Task objective:
Once the pictures are set aside, repeat all of the data below exactly.

------------------------

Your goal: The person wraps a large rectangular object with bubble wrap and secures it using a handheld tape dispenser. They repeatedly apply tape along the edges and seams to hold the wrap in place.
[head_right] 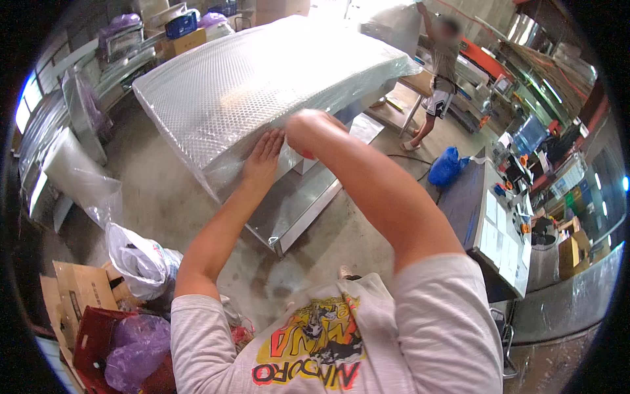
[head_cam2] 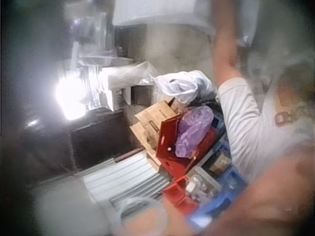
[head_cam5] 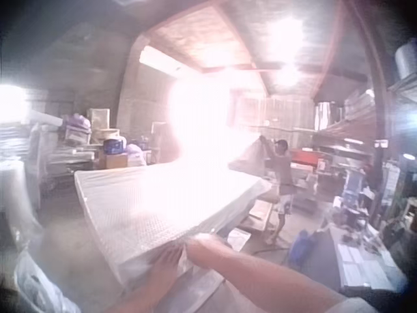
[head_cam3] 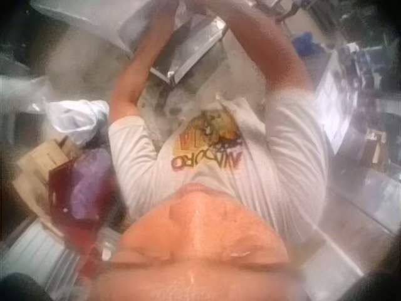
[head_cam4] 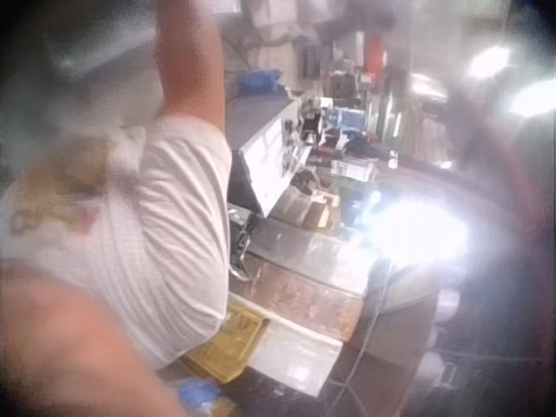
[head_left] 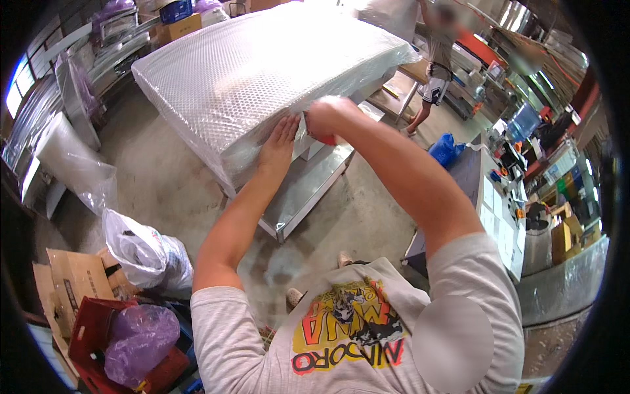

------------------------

Written answer:
Your goal: The person wraps a large rectangular object with bubble wrap and secures it using a handheld tape dispenser. They repeatedly apply tape along the edges and seams to hold the wrap in place.
[head_right] 
[head_cam2] 
[head_cam5] 
[head_cam3] 
[head_cam4] 
[head_left] 

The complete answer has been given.